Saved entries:
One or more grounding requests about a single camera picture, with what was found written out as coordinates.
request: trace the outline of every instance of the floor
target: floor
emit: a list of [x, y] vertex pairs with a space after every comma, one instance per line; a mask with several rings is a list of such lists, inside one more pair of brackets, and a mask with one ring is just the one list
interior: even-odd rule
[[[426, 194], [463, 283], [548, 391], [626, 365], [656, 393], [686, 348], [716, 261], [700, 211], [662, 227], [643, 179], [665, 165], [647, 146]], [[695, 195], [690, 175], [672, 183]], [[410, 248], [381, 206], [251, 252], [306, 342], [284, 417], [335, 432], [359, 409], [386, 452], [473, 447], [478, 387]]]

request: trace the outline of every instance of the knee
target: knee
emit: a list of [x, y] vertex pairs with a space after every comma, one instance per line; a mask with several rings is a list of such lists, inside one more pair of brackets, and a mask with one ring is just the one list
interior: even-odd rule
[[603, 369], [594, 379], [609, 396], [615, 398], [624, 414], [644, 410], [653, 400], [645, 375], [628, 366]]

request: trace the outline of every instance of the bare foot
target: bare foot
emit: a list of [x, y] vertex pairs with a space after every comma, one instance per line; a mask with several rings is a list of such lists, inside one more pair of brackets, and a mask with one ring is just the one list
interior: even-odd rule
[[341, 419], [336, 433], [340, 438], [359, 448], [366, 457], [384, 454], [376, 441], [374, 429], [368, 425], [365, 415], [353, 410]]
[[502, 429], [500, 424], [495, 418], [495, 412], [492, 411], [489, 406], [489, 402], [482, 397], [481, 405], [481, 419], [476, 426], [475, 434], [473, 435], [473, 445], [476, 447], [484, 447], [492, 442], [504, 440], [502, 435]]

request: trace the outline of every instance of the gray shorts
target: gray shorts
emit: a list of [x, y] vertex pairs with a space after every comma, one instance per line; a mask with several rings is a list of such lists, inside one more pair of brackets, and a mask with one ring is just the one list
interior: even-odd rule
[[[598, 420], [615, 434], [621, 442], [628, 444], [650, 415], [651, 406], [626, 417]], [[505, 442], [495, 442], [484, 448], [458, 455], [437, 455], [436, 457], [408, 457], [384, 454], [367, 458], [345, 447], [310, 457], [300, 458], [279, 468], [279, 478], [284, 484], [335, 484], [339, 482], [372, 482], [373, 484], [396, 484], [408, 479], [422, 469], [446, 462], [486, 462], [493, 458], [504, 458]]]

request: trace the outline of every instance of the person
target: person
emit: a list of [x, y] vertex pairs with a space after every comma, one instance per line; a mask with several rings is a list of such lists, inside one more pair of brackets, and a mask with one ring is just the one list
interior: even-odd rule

Brief:
Start at the first line of the data above. Stop after the line containing "target: floor", reproducing each line exactly and adding nothing.

Result of the task:
One or more grounding requests about a single camera picture, with what was found written out as coordinates.
request: trace the outline of every instance of the floor
target: floor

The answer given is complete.